:: Exercise description ::
Reproduce exactly the lines from the start of the records through the line containing "Get the bounding box for light", both included. Leave the pictures out.
Entries provided START
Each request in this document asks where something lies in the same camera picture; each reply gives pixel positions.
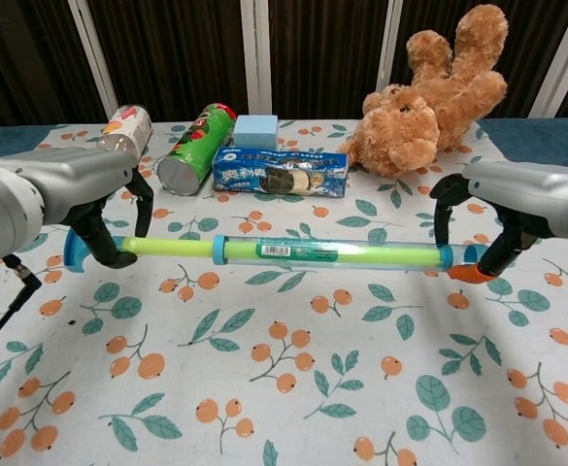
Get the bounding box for green chips can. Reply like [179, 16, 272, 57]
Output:
[156, 101, 238, 196]

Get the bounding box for black arm cable with plug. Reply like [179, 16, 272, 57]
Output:
[0, 254, 42, 360]

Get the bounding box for light blue foam block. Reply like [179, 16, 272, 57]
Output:
[232, 115, 280, 150]

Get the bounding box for blue cookie package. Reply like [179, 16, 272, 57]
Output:
[212, 146, 351, 199]

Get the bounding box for floral print tablecloth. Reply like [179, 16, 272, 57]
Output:
[0, 118, 568, 466]

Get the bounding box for brown teddy bear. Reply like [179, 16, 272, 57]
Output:
[339, 3, 509, 179]

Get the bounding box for clear plastic bottle colourful label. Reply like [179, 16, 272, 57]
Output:
[96, 103, 154, 164]

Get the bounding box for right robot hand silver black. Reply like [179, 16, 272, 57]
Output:
[429, 160, 568, 285]

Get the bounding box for green blue water squirter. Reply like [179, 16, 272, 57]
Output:
[63, 227, 496, 273]

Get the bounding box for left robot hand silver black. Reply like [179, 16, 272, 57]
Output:
[0, 148, 154, 269]

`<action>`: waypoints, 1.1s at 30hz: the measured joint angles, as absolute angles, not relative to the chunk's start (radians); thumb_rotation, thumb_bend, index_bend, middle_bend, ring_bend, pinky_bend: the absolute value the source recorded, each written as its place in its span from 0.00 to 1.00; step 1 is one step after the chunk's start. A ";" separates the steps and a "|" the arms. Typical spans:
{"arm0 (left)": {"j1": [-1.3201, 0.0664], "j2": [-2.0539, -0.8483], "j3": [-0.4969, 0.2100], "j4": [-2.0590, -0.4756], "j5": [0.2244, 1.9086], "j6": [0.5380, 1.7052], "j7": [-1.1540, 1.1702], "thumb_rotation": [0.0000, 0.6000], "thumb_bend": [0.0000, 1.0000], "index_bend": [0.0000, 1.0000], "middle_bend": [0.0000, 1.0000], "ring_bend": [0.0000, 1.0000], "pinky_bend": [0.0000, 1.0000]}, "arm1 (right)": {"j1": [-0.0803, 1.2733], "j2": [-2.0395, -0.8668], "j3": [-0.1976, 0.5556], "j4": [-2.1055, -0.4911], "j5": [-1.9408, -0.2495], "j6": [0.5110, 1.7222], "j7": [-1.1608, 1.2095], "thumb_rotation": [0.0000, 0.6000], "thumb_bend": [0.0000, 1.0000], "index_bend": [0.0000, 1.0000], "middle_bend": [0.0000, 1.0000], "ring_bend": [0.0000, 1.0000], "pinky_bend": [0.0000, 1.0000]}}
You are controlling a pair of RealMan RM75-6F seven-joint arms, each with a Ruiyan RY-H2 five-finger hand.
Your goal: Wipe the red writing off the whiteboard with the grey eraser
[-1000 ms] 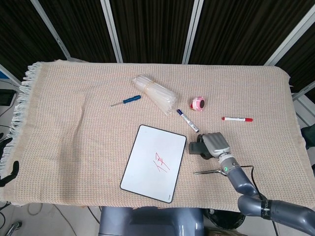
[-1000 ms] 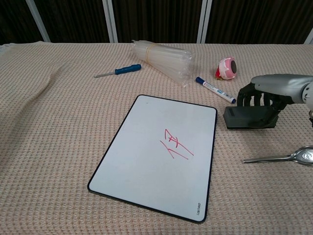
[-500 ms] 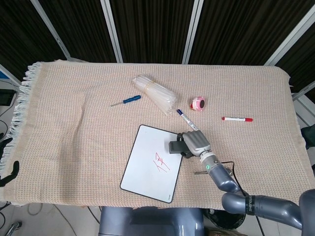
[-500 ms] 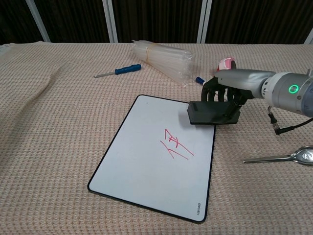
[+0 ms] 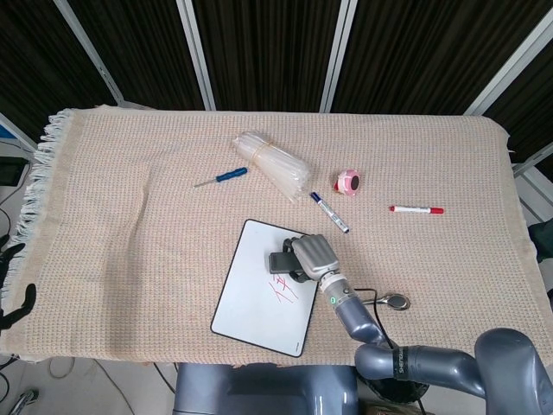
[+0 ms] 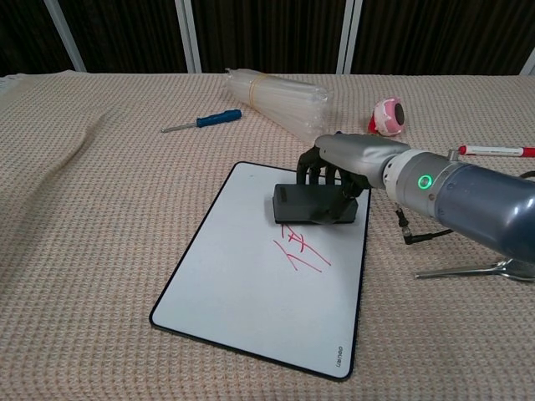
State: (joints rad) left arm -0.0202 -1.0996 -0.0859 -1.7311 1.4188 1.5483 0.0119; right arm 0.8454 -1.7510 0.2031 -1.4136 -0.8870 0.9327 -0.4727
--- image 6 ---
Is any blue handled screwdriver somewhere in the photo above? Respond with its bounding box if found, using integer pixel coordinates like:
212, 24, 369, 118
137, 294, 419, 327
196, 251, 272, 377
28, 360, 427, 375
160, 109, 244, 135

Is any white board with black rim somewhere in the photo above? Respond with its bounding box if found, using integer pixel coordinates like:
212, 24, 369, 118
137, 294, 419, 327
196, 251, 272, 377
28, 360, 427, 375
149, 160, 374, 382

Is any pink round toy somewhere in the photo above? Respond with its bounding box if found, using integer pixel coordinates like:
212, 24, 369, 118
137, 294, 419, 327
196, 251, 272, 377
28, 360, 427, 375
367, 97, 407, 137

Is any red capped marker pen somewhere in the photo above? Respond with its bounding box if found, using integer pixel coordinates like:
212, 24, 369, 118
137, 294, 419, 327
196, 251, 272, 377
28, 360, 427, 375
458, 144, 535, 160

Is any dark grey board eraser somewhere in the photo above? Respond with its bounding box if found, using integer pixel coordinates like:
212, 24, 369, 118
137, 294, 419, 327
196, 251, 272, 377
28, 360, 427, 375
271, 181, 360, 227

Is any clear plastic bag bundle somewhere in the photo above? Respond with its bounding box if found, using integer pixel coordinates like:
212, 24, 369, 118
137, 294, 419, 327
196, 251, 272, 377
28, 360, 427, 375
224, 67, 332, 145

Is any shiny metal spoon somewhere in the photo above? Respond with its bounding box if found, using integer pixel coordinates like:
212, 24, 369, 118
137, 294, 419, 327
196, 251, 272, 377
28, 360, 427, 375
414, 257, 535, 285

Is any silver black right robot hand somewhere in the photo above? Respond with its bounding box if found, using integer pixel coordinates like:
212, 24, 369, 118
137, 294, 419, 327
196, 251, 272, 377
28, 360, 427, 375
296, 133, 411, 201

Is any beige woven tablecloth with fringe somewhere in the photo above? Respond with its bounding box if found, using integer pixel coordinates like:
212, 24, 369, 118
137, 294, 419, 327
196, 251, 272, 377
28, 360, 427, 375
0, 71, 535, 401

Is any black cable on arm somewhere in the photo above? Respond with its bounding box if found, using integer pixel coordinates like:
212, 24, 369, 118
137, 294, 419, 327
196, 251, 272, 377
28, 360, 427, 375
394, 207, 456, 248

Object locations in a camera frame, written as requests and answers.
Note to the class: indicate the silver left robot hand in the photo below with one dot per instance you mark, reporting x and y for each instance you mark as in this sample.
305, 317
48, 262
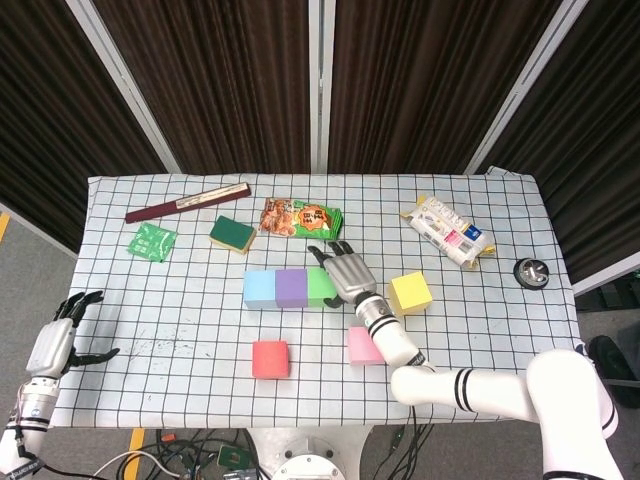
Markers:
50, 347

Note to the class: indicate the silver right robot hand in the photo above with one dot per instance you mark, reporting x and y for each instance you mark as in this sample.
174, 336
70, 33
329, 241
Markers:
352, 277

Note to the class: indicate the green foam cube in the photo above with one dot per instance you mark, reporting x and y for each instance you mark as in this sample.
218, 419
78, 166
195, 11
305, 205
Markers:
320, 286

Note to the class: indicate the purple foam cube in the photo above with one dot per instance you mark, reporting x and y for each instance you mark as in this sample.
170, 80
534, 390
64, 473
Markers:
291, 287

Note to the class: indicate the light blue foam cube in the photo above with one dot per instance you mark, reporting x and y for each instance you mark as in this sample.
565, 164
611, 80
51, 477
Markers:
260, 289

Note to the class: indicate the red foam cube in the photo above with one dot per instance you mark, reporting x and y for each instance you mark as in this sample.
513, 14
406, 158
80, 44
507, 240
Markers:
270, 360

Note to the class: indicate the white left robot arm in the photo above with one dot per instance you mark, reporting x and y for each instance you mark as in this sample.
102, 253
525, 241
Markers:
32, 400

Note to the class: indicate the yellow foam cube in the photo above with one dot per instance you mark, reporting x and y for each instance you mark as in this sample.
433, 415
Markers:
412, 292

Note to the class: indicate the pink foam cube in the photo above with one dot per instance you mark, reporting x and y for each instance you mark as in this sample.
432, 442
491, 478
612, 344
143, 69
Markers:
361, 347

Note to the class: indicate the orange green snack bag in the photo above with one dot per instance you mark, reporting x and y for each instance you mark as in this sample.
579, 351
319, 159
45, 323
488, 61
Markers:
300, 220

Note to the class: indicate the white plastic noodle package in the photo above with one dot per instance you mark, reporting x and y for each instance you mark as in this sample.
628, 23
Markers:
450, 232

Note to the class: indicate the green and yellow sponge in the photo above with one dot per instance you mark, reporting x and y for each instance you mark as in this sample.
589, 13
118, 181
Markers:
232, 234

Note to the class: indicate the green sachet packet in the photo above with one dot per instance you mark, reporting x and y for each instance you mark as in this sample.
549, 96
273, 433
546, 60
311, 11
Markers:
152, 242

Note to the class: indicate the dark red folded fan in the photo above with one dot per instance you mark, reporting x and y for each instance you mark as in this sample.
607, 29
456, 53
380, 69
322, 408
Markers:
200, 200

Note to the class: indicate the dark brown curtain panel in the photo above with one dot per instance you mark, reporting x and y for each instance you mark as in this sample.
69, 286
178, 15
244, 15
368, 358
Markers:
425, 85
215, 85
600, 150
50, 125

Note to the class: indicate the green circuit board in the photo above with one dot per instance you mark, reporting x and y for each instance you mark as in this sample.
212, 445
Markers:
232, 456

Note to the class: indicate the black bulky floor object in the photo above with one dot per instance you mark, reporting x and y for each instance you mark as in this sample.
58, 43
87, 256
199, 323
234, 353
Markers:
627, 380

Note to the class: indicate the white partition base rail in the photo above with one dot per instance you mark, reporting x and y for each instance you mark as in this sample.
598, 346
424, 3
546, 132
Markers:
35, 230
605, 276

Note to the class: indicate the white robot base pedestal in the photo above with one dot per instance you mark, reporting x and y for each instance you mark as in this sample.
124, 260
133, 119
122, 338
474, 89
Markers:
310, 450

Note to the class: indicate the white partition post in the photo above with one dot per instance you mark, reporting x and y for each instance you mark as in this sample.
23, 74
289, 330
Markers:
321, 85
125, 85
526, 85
Entries provided END
:: Exercise answer ::
Each request in this document asks where something lies in the same camera picture; each reply gives pixel positions.
Get the bounding box for green chips can. Reply like [179, 16, 272, 57]
Output:
[156, 101, 238, 196]

Get the bounding box for black arm cable with plug. Reply like [179, 16, 272, 57]
Output:
[0, 254, 42, 360]

Get the bounding box for light blue foam block. Reply like [179, 16, 272, 57]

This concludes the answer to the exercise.